The task here is to set down every line of the listing exactly.

-- SOURCE DATA follows --

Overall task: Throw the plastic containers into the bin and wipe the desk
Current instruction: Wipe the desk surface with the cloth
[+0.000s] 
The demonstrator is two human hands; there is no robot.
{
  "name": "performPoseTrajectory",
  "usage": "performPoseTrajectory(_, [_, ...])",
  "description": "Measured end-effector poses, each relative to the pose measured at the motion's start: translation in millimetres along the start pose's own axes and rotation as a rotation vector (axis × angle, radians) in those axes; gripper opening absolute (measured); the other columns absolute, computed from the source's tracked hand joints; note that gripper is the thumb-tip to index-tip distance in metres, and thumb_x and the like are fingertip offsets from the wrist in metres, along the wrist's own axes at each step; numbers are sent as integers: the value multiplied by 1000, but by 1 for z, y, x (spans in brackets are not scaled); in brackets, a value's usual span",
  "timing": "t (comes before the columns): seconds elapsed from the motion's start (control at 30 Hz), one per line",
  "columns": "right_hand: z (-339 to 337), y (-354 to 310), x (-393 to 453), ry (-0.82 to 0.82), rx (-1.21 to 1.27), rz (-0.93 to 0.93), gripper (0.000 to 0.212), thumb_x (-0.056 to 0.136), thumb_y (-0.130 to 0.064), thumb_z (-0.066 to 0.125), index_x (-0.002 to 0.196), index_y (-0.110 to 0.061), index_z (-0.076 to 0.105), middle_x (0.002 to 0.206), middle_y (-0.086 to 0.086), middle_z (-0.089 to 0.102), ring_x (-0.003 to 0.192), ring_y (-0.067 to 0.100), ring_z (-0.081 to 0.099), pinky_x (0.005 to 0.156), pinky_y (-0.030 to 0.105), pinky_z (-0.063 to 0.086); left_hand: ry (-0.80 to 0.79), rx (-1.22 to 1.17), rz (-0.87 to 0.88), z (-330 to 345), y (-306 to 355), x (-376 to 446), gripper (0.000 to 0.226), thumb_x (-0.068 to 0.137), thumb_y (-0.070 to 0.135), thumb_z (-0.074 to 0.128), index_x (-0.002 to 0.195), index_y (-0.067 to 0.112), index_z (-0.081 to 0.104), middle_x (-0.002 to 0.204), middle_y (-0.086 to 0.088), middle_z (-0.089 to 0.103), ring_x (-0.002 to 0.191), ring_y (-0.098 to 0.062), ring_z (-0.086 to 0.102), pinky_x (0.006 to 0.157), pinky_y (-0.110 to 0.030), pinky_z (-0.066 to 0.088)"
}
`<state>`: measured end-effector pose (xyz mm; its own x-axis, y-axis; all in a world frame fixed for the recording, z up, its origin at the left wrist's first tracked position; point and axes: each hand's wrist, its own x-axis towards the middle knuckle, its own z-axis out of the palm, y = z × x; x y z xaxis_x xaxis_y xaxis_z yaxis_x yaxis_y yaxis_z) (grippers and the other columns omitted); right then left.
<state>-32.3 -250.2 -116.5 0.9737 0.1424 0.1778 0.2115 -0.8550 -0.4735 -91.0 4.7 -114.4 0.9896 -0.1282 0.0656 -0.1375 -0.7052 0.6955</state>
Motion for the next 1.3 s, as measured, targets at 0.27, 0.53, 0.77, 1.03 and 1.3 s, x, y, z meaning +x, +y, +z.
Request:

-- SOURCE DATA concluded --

- **FINISHED EXERCISE**:
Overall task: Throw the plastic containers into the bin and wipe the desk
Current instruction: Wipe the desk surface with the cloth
[+0.000s] 
The demonstrator is two human hands; there is no robot.
{
  "name": "performPoseTrajectory",
  "usage": "performPoseTrajectory(_, [_, ...])",
  "description": "Measured end-effector poses, each relative to the pose measured at the motion's start: translation in millimetres along the start pose's own axes and rotation as a rotation vector (axis × angle, radians) in those axes; gripper opening absolute (measured); the other columns absolute, computed from the source's tracked hand joints; note that gripper is the thumb-tip to index-tip distance in metres, and thumb_x and the like are fingertip offsets from the wrist in metres, along the wrist's own axes at each step; numbers are sent as integers: the value multiplied by 1000, but by 1 for z, y, x (spans in brackets are not scaled); in brackets, a value's usual span",
  "timing": "t (comes before the columns): seconds elapsed from the motion's start (control at 30 Hz), one per line",
  "columns": "right_hand: z (-339 to 337), y (-354 to 310), x (-393 to 453), ry (-0.82 to 0.82), rx (-1.21 to 1.27), rz (-0.93 to 0.93), gripper (0.000 to 0.212), thumb_x (-0.056 to 0.136), thumb_y (-0.130 to 0.064), thumb_z (-0.066 to 0.125), index_x (-0.002 to 0.196), index_y (-0.110 to 0.061), index_z (-0.076 to 0.105), middle_x (0.002 to 0.206), middle_y (-0.086 to 0.086), middle_z (-0.089 to 0.102), ring_x (-0.003 to 0.192), ring_y (-0.067 to 0.100), ring_z (-0.081 to 0.099), pinky_x (0.005 to 0.156), pinky_y (-0.030 to 0.105), pinky_z (-0.063 to 0.086); left_hand: ry (-0.80 to 0.79), rx (-1.22 to 1.17), rz (-0.87 to 0.88), z (-330 to 345), y (-306 to 355), x (-376 to 446), gripper (0.000 to 0.226), thumb_x (-0.068 to 0.137), thumb_y (-0.070 to 0.135), thumb_z (-0.074 to 0.128), index_x (-0.002 to 0.195), index_y (-0.067 to 0.112), index_z (-0.081 to 0.104), middle_x (-0.002 to 0.204), middle_y (-0.086 to 0.088), middle_z (-0.089 to 0.103), ring_x (-0.002 to 0.191), ring_y (-0.098 to 0.062), ring_z (-0.086 to 0.102), pinky_x (0.006 to 0.157), pinky_y (-0.110 to 0.030), pinky_z (-0.066 to 0.088)"
}
`<state>`: measured end-effector pose (xyz mm; its own x-axis, y-axis; all in a world frame fixed for the recording, z up, its origin at the left wrist's first tracked position; point and axes: each hand's wrist, its own x-axis towards the middle knuckle, its own z-axis out of the palm, y = z × x; x y z xaxis_x xaxis_y xaxis_z yaxis_x yaxis_y yaxis_z) (grippers and the other columns omitted); right then left.
<state>-32.3 -250.2 -116.5 0.9737 0.1424 0.1778 0.2115 -0.8550 -0.4735 -91.0 4.7 -114.4 0.9896 -0.1282 0.0656 -0.1375 -0.7052 0.6955</state>
Motion for the next 1.3 s, as measured, targets at 0.27, 0.53, 0.77, 1.03 and 1.3 s, x, y, z meaning +x, +y, +z.
Request:

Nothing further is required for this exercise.